• **Aim of the exercise**: Where does "labels" appear in the data? Return each line that holds it.

• **Excerpts from a dataset**:
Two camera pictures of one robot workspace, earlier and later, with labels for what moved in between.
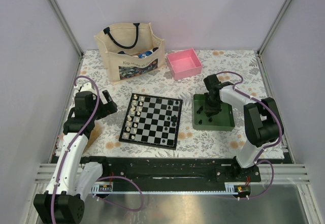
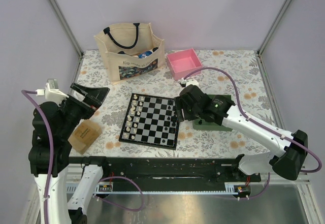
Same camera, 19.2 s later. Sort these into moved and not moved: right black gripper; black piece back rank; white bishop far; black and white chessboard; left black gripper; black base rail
Moved: right black gripper; left black gripper
Not moved: black and white chessboard; black piece back rank; black base rail; white bishop far
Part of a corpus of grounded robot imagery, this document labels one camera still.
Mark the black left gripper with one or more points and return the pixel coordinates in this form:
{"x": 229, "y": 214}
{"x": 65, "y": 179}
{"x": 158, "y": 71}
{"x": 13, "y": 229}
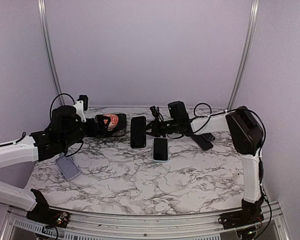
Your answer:
{"x": 91, "y": 122}

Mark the black square plate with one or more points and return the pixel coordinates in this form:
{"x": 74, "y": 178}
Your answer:
{"x": 118, "y": 131}

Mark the red white patterned bowl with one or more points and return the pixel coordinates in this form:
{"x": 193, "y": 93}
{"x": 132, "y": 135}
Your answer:
{"x": 112, "y": 120}

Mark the light blue phone case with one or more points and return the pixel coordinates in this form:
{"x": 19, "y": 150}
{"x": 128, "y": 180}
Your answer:
{"x": 160, "y": 160}

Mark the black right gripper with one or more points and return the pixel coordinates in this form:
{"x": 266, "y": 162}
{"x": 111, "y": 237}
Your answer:
{"x": 155, "y": 130}

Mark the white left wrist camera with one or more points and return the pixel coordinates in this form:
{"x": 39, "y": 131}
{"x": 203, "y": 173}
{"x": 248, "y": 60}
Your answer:
{"x": 81, "y": 106}

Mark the black smartphone front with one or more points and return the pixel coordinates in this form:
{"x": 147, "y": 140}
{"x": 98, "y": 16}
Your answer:
{"x": 202, "y": 143}

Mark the black phone case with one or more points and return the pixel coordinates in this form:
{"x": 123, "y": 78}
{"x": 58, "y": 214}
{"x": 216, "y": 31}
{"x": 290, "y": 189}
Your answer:
{"x": 138, "y": 137}

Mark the lavender phone case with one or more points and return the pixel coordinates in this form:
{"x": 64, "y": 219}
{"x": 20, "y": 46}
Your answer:
{"x": 68, "y": 167}

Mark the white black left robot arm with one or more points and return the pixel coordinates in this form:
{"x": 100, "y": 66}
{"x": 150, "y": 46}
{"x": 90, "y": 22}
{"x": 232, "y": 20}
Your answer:
{"x": 11, "y": 153}

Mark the black smartphone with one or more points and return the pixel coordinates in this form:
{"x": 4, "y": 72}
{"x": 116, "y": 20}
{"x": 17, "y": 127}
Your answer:
{"x": 202, "y": 143}
{"x": 208, "y": 137}
{"x": 160, "y": 149}

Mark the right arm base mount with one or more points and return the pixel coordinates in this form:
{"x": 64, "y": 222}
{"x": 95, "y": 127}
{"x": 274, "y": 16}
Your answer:
{"x": 236, "y": 219}

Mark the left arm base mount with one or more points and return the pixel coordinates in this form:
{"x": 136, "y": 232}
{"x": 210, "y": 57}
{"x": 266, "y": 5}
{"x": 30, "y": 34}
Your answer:
{"x": 50, "y": 217}

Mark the aluminium front rail base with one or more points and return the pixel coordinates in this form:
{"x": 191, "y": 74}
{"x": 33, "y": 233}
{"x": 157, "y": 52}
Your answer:
{"x": 101, "y": 226}

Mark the left aluminium frame post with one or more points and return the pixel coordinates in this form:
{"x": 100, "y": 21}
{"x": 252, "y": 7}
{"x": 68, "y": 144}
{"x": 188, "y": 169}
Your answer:
{"x": 48, "y": 45}

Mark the aluminium frame post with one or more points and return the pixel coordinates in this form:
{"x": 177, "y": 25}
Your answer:
{"x": 250, "y": 33}
{"x": 48, "y": 45}

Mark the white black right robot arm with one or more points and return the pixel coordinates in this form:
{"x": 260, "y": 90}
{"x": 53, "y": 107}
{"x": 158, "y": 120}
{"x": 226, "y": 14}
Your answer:
{"x": 248, "y": 136}

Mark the right aluminium frame post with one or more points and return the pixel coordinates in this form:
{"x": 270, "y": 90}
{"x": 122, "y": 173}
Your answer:
{"x": 250, "y": 33}

• **Answer**:
Two camera pictures of one robot workspace, earlier and later, with labels for what moved in between.
Part of a corpus of grounded robot imagery, this document labels one camera still.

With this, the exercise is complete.